Precision, sensitivity, and F1-score metrics were employed to evaluate the performance of the drought phase detection via the proposed models. Precision quantifies the accuracy of the model in identifying true positives while minimizing false positives (Eq. 16). Sensitivity measures the proportion of correctly identified positive samples out of all the actual positive samples (Eq. 17). The F1-score is a combined measure of precision and sensitivity, providing a balanced assessment of the model’s performance (Eq. 18).

$$Precision=TP/(TP+FP)$$
(16)
$$Sensitivity=TP/(TP+FN)$$
(17)
$$F1-score=2 \times (Precision \times Sensitivity)/(Precision+Sensitivity)$$
(18)

where TP, FP, and FN refer to the true positive, false positive, and false negative of drought class detections, respectively.

Results and discussion

Comparison the stand-alone models

The current study evaluates the performance of QRNN against XGB, LSTM, and CNN models to predict hydrological drought at the Stockholm and ELdiem stations. Table 3 provides an overview of the statistical performance of various models (XGB, QRNN, CNN, and LSTM) in predicting the SDI at different time scales (SDI-3, SDI-6, and SDI-12) for Stockholm station.
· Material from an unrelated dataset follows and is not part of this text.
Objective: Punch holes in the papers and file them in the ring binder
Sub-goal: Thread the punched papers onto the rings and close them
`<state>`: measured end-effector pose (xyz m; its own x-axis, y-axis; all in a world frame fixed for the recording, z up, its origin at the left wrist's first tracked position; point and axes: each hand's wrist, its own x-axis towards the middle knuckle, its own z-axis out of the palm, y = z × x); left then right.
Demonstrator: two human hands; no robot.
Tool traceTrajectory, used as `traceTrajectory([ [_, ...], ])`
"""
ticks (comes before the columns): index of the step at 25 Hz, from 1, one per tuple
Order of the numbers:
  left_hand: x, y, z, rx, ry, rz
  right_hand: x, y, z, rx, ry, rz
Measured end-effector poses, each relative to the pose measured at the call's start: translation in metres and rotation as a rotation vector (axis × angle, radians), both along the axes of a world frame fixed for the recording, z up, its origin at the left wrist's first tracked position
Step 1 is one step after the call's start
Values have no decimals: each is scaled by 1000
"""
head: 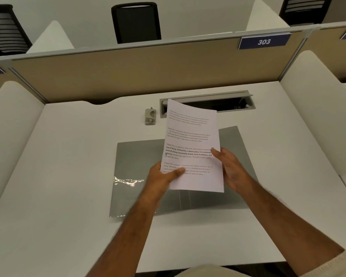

For SDI-3, the XGB models (XGB1, XGB2, and XGB3) demonstrated acceptable performance, with RMSE ranging from 0.16 to 0.37, RSR ranging from 0.16 to 0.37, R2 ranging from 0.865 to 0.974, and NSE ranging from 0.864 to 0.973. The CNN and QRNN models also showed acceptable accuracy in SDI prediction. The LSTM models yielded lower in terms of RMSE, RSR, and R2, but showed acceptable accuracy in terms of NSE values. For SDI-6 simulation, the XGB-based models performed acceptably, with RMSE ranging from 0.10 to 0.25, RSR ranging from 0.10 to 0.25, R2 ranging from 0.939 to 0.991, and NSE ranging from 0.938 to 0.991. The CNN and QRNN models demonstrated similar performance as in SDI-3, while the LSTM-based models showed lower performance metrics compared to the other models. For SDI-12, the XGB-based models preserve their strong performance, with RMSE ranging from 0.07 to 0.17, RSR ranging from 0.07 to 0.16, R2 ranging from 0.974 to 0.996, and NSE ranging from 0.974 to 0.996. The XGB-based model showed the highest performance of predicting SDI-3, SDI-6, and SDI-12 than QRNN, LSTM, and CNN during the training phase across two study sites.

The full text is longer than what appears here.